Following last year’s polarizing, drawn-out legal battle over the fate of a dog named Hank, Lewis County is moving to create a citizen panel to decide the fate of animals that are deemed dangerous.

“We ran into some trouble (and) I felt like I made the wrong decision,” said Public Health and Social Services Director Danette York. “Of course that was a fiasco.”

York was referring to the case of Hank, a Staffordshire terrier mix who became a cause célèbre for dog lovers and animal rights activists far and wide. Hank, first known as Tank, had been designated as dangerous in 2016 by York’s office after being accused of killing two goats and injuring a horse along with another dog, who was never found by authorities. The other dog’s owners later said it was whisked away to an out-of-state family member.

However, county staff came to believe Tank was not dangerous, and York and Animal Shelter manager Amy Hanson changed his name to Hank and adopted him out to an unsuspecting family, who soon fell in love with him.

When the switch was discovered by county officials, Hank was again seized and York and Hanson briefly faced criminal charges that were later dismissed. After the long-running, high-profile saga played out over several courtrooms, Hank’s new family was able to bring him home last October, sparing him from the euthanization initially ordered.

Although county code makes the Public Health director responsible for determining dangerous animal designations, York has ceded that role to an animal control expert from Thurston County who handles cases under contract. The contractor costs the county $250 plus mileage expenses for each hearing; York said there have been about six in the past eight months.

Creating the citizen panel is designed to provide a more long-term solution.

“The underlying issue of it was I just didn’t feel like I was qualified to do that kind of work,” York said. “I don’t have any animal expertise. … Contracting is expensive, and there’s no budget for it.”

The proposed panel – known as a the Dangerous Animal Decisions Board – would be tasked with determining whether potentially dangerous animals meet that designation and must be euthanized. The county identifies such animals as those that have “inflicted severe injury on a human being without provocation” or killed a domestic animal or livestock.

“It’s a good step in the right direction to have citizens who have an interest in this area be on this panel,” county commissioner Edna Fund said.

The board would have five members chosen by county commissioners to have a “broad range of local opinion, experience and expertise with regard to animals and animal ownership.” Only three of the five volunteers would need to be present to establish a quorum for any given hearing. York said the county averages a little more than one dangerous animal hearing a month.

“We have a lot of people in Lewis County who are both animal experts and have an interest in them. What we were hoping was that we would find some of those,” York said. “It would save the county funding, but give us what we think would be a better outcome because we would have three minds considering one case.”
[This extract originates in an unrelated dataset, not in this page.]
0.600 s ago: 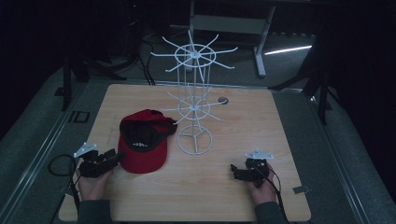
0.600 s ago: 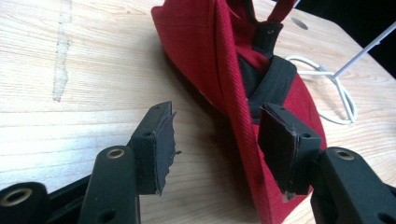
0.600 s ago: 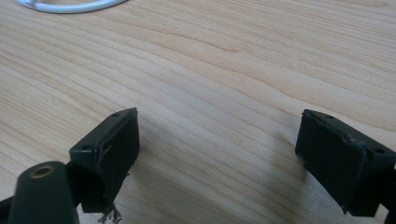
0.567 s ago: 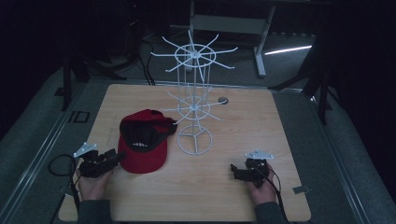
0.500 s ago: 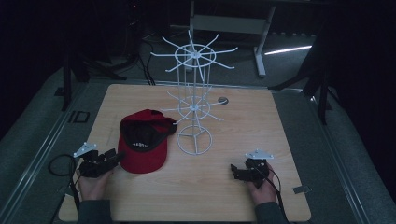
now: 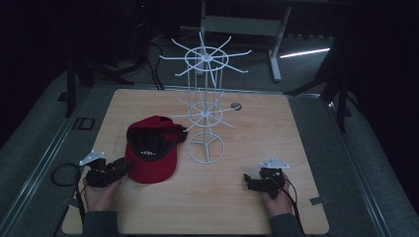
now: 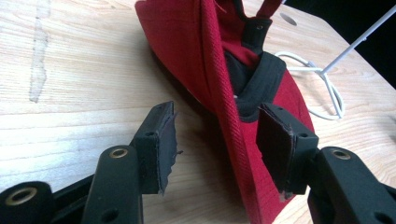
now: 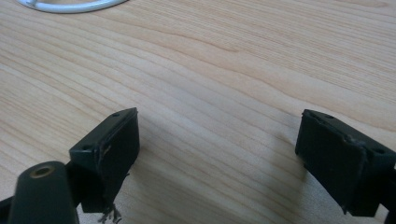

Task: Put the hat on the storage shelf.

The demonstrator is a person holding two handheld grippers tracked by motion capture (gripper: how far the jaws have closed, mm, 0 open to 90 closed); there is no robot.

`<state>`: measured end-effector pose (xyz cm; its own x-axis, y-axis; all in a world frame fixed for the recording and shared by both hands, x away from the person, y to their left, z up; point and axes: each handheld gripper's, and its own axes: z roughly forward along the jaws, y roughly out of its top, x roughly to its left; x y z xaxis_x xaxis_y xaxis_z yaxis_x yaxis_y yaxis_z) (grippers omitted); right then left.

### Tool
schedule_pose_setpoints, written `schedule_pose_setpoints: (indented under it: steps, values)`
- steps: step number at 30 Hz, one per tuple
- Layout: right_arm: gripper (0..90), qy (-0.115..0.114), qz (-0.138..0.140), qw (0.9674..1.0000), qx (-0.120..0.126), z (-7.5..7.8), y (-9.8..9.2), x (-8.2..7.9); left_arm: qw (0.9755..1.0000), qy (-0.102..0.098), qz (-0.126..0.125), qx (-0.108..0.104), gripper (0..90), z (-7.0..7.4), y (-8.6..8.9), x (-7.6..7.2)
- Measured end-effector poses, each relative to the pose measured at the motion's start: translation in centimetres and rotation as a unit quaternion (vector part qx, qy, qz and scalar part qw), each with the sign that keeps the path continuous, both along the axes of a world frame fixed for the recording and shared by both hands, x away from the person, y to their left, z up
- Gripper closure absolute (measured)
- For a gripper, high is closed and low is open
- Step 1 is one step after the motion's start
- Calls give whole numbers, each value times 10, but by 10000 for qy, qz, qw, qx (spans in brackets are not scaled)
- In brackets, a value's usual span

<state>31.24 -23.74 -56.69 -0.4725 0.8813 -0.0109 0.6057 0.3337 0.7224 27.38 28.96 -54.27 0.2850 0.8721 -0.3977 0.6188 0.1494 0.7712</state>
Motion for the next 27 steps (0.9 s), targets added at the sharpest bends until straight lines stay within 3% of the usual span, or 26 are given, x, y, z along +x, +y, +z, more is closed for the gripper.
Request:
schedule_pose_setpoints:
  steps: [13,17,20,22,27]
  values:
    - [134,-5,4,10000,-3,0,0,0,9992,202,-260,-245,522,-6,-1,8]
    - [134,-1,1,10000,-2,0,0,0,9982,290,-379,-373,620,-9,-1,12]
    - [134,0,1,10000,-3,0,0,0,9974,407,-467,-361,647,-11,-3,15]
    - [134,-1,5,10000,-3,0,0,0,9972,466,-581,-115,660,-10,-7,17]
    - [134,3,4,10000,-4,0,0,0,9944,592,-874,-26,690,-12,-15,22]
Fund said she is not concerned about finding qualified and willing candidates, despite the fact that board members might be exposing themselves to public backlash – especially in instances where they need to order an animal put down. Leaving the decision to multiple people and better outlining the guidelines will help eliminate that pressure, she said.
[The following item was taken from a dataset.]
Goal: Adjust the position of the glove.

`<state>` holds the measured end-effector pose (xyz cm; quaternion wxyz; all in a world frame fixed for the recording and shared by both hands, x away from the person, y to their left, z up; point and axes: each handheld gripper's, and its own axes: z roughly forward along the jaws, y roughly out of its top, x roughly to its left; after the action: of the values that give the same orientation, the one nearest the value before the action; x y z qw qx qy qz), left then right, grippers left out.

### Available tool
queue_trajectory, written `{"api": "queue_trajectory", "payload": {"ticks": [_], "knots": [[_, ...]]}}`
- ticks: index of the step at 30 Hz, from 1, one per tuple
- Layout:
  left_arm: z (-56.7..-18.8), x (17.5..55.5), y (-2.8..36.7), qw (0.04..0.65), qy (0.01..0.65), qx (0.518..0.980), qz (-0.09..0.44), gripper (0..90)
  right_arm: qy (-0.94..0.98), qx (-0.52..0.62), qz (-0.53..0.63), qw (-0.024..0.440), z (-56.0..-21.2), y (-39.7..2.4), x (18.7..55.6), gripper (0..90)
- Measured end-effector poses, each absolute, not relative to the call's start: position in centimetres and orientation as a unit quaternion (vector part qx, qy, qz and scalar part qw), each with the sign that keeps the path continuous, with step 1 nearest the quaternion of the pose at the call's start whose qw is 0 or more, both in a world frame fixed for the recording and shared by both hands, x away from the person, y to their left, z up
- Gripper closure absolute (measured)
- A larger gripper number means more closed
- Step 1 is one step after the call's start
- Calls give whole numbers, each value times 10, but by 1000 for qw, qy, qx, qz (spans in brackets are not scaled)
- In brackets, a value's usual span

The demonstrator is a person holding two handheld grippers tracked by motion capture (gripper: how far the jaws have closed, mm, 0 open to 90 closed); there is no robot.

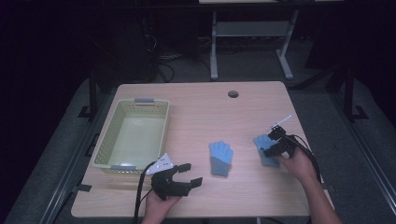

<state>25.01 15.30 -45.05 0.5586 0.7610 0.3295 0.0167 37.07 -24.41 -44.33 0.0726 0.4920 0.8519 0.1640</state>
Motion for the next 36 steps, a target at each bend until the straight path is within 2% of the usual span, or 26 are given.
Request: {"api": "queue_trajectory", "payload": {"ticks": [10, 11, 15, 26, 36], "knots": [[-451, 250, 152, 560, 329, 760, 15, 234, 845, 506, 164, 61, -442, -246, 373, 692], [-451, 250, 152, 560, 329, 760, 14, 234, 845, 505, 163, 59, -442, -246, 374, 734], [-451, 250, 152, 559, 330, 760, 14, 234, 842, 512, 164, 55, -442, -247, 375, 779], [-448, 248, 153, 565, 329, 756, 12, 234, 829, 527, 184, 42, -441, -252, 373, 815], [-449, 247, 153, 564, 329, 757, 14, 234, 825, 526, 201, 54, -432, -254, 367, 822]]}}
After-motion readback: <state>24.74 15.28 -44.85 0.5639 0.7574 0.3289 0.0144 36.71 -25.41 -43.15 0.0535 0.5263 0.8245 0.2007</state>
“With Hank/Tank, we had thousands of people involved in that,” Fund said. “I would think we would be able to recruit interested citizens who would get training. … I think from reading through the document, it looks like it spells things out more clearly, and I think it will be a better process for everybody.”

The proposal also expedites the process by which owners can appeal decisions to District Court, so animals don’t linger in the shelter while their fate hangs in the balance.

The proposal will require a public hearing and a vote by the Lewis County Commission to go into effect.